By Paul V. Montesino, PhD., MBA
The many years I’ve been browsing on this planet of ours have taught me many lessons, some learned in formal schools, others in the informal school of living, each with different values. Recently I’ve heard many debates and lessons about our habitual controversies.
One such lesson has to do with the interpersonal relationships so critical to our survival. Typically, we expect others to be perfect while we ignore our own imperfections. I am no divorce lawyer, but I’m willing to bet that most marriage breakups have to do with the position of one or both parties claiming that the other one has failed their expectations. One’s own contribution to the failure is either ignored or denied. But it’s not only in the marriage that those notions contribute to the end. After all, while many of us are involved in romantic relationships, not all of us tie the legal or religious knot.

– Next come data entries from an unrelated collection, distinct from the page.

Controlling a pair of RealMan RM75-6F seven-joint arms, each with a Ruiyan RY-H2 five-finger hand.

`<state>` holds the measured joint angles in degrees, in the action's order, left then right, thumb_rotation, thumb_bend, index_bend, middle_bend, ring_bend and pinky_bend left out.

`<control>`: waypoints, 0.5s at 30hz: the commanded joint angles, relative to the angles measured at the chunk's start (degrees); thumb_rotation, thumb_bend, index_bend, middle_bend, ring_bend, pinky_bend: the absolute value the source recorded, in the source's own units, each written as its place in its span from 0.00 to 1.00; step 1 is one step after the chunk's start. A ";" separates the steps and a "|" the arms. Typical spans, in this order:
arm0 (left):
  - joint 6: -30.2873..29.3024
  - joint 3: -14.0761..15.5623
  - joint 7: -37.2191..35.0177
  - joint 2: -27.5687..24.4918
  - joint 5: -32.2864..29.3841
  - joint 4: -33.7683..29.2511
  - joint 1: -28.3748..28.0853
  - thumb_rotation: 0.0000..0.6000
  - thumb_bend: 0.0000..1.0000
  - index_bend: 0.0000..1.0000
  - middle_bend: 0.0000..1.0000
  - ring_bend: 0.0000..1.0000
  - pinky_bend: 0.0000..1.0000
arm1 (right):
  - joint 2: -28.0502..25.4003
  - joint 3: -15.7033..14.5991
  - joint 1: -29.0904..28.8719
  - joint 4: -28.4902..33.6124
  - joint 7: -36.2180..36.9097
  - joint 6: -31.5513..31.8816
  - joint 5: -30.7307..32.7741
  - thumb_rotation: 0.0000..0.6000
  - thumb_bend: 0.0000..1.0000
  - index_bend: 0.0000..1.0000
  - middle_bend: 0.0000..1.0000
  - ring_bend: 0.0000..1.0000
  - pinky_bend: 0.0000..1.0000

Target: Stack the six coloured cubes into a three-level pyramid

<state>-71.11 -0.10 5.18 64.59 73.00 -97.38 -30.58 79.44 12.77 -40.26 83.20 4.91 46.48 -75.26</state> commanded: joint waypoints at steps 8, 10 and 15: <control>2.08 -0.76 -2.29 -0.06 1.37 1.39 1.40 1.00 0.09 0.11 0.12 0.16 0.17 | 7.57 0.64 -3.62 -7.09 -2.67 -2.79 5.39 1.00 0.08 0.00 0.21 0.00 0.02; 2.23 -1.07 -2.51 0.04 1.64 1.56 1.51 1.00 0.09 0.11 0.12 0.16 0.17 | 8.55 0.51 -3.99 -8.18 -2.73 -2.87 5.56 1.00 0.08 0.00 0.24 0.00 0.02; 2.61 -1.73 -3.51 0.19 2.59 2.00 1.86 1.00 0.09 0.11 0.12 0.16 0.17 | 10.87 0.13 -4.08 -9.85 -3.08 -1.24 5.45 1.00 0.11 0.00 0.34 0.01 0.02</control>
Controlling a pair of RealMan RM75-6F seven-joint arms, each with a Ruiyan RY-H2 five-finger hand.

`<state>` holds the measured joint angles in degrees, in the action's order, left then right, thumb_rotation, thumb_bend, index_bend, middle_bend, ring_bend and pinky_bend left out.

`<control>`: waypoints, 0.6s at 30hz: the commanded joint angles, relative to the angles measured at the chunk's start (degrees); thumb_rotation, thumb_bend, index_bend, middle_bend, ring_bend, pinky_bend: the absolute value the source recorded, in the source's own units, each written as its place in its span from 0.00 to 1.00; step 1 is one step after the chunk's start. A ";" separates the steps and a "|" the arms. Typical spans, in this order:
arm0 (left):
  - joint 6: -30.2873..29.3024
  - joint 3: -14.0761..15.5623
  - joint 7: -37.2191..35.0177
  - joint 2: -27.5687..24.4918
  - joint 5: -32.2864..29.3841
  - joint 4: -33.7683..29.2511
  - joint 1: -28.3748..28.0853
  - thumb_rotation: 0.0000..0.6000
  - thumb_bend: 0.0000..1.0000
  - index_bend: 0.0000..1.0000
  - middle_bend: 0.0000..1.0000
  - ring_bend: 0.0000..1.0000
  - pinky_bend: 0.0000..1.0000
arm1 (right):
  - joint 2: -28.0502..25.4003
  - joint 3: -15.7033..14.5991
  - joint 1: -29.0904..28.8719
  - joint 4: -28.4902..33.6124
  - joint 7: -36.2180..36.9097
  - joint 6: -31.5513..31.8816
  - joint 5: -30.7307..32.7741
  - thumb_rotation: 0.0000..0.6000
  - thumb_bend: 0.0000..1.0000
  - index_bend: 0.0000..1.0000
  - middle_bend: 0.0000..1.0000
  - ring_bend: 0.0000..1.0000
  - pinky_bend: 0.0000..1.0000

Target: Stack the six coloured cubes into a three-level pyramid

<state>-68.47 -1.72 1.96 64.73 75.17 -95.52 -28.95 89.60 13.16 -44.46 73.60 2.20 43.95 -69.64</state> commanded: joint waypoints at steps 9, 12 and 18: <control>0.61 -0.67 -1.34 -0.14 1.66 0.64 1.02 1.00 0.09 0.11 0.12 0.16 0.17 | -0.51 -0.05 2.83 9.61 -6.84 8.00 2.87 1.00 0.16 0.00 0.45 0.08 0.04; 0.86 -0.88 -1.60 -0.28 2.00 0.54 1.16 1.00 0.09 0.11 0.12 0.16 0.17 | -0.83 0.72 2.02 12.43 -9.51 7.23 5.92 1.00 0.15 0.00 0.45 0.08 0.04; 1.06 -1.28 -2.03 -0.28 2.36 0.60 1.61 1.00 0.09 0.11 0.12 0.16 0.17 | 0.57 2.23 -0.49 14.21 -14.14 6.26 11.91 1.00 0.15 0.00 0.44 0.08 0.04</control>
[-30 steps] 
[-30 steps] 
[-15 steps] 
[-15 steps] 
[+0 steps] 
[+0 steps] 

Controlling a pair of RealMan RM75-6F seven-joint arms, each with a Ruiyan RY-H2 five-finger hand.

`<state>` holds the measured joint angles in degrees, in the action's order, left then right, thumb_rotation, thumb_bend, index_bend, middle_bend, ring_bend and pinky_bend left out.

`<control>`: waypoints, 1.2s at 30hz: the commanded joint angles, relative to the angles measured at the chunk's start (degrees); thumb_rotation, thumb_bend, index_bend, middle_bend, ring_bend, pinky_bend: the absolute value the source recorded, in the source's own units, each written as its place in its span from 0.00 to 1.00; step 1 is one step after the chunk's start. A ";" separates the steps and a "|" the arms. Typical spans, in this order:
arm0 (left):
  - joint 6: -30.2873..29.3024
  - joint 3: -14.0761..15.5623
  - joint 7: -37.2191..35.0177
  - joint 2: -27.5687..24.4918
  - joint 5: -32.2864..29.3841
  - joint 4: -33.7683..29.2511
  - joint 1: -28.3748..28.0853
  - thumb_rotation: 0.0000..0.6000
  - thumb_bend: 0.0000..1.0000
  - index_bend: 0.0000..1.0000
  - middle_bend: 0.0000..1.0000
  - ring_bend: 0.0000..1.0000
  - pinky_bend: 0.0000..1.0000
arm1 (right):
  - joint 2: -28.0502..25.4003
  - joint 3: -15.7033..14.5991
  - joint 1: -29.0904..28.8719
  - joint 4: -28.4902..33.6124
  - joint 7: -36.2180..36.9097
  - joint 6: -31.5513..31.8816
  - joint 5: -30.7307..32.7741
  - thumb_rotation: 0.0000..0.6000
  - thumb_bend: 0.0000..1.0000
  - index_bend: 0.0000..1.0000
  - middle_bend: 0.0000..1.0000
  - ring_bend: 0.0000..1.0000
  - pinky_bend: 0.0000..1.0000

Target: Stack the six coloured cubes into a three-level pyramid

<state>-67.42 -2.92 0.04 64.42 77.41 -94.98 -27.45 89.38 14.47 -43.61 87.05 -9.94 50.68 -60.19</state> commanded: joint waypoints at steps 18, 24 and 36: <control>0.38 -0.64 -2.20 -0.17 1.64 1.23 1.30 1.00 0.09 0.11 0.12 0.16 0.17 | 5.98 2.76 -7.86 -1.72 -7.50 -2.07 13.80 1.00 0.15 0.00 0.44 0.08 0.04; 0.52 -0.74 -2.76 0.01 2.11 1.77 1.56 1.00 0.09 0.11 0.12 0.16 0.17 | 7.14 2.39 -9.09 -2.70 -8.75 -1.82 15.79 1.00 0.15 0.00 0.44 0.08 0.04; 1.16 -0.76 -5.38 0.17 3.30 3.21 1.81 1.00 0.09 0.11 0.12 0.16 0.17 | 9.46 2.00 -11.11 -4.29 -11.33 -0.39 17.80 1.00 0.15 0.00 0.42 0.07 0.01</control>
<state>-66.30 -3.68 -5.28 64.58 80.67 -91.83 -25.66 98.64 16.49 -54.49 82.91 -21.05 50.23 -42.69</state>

We don’t have perfect parents, then we must behave like imperfect children. It’s mom or dad who did it to me, not how I took what they contributed to my life, or how I interpreted it. As for my employer, how can I give it all of my energies and unused creativity if it is such an imperfect employer? As for a religious belief, how can I behave like a perfect believer if my pastors are behaving so imperfectly? How can I accept other faiths if they don’t conform with the tenets or practices of mine? How can I accept the beauty of other races if they don’t look or sound like me? It is up to them to measure to my standards or they are imperfect, while I am not.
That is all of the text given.